▶ ASSIGNMENT
Copy exactly the lines of the records below, and only those lines, beginning with the line that contains "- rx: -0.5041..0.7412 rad" and ending with the line that contains "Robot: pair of".

▶ MATERIALS PROVIDED
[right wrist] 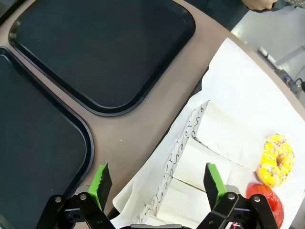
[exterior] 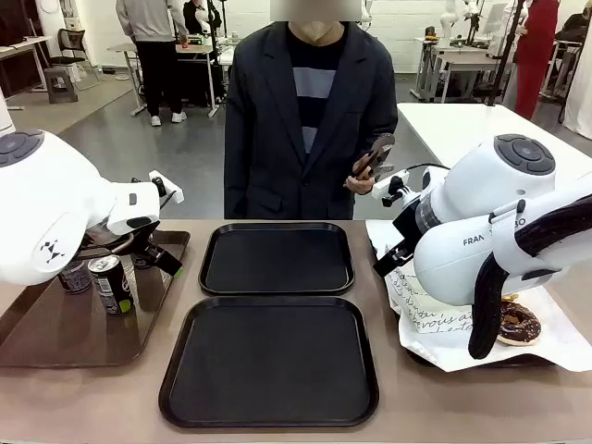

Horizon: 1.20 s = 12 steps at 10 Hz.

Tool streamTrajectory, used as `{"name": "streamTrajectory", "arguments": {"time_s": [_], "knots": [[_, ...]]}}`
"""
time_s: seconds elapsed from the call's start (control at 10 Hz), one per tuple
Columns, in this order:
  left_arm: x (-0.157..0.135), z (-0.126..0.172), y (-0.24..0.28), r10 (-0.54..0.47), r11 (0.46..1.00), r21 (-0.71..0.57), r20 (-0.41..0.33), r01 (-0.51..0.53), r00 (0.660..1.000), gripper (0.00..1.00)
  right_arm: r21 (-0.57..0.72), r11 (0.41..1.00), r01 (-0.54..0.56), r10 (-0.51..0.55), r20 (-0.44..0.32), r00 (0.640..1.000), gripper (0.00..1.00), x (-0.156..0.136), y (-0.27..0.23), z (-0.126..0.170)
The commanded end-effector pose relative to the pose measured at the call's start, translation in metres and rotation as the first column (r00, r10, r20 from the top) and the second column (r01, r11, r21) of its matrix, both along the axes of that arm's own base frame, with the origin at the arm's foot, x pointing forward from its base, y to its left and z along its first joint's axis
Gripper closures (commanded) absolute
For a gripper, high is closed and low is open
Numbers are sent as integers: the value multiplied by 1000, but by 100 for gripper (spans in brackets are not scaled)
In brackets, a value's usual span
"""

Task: Set up donuts and drinks on trays.
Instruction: Pick up one Pepsi coke and place it on the Flat Tray.

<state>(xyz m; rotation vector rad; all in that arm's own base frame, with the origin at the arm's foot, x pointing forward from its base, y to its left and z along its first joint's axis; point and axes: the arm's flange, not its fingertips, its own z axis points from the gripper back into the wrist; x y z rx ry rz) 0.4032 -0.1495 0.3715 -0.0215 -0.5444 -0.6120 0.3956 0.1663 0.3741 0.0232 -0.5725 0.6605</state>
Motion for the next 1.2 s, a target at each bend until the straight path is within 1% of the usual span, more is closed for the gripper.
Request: {"name": "streamTrajectory", "arguments": {"time_s": [0.0,1.1], "knots": [[0,0,0,0,1000,0,0,0,1000,0,0,1000,0,0,0,1000,0,0,0,0],[0,0,0,0,1000,0,0,0,1000,0,0,1000,0,0,0,1000,0,0,0,0]]}}
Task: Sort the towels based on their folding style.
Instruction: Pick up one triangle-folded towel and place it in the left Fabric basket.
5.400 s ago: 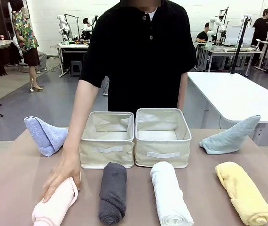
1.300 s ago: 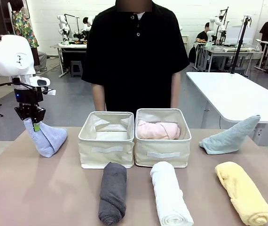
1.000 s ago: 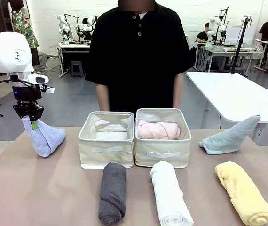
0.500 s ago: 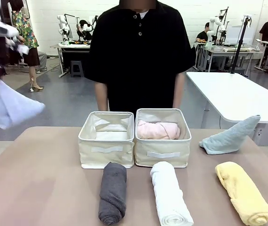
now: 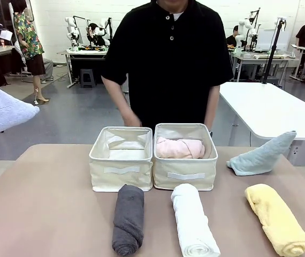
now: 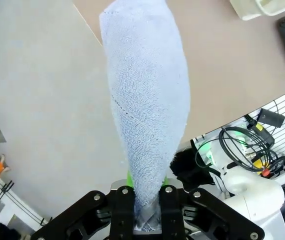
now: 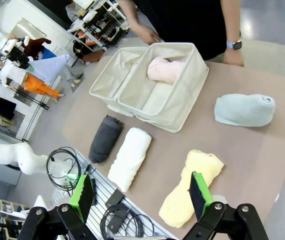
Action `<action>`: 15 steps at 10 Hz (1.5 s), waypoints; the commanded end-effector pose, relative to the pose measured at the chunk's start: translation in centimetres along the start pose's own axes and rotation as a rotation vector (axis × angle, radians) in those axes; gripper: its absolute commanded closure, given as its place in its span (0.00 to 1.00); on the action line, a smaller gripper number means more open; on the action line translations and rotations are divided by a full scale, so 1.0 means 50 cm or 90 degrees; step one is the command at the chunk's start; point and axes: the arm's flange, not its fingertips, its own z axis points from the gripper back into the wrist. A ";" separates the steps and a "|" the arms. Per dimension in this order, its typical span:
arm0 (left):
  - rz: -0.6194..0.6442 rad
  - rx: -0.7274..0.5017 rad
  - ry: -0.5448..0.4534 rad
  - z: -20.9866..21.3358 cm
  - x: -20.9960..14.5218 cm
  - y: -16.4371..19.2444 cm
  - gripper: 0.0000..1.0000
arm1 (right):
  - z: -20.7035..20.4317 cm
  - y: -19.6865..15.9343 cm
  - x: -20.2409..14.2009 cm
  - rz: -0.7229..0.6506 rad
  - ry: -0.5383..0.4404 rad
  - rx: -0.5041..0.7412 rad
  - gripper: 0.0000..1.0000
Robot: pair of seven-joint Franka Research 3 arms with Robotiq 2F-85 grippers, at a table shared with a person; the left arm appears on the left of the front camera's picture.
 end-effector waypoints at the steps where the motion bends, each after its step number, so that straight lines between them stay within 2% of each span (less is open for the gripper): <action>1: -0.005 0.021 0.004 0.007 0.007 -0.001 1.00 | 0.003 -0.001 0.004 0.012 -0.013 0.016 0.00; 4: -0.005 0.021 0.004 0.007 0.007 -0.001 1.00 | 0.003 -0.001 0.004 0.012 -0.013 0.016 0.00; 5: -0.007 0.004 0.003 -0.001 0.009 -0.006 0.84 | 0.003 -0.001 0.004 0.012 -0.013 0.016 0.00; 7: -0.172 0.068 0.031 0.010 0.007 -0.024 0.84 | 0.003 -0.001 0.004 0.012 -0.013 0.016 0.00; 10: -0.417 0.120 0.013 0.045 -0.038 -0.067 0.84 | 0.003 -0.001 0.004 0.012 -0.013 0.016 0.00; 13: -0.582 0.131 -0.012 0.062 -0.036 -0.072 0.84 | 0.003 -0.001 0.004 0.012 -0.013 0.016 0.00; 15: -0.633 0.107 -0.020 0.062 -0.020 -0.071 0.84 | 0.003 -0.001 0.004 0.012 -0.013 0.016 0.00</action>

▶ ANSWER BELOW
  - rx: -0.5041..0.7412 rad
  - gripper: 0.0000..1.0000
Robot: pair of seven-joint Franka Research 3 arms with Robotiq 2F-85 grippers, at a table shared with a person; the left arm appears on the left of the front camera's picture.

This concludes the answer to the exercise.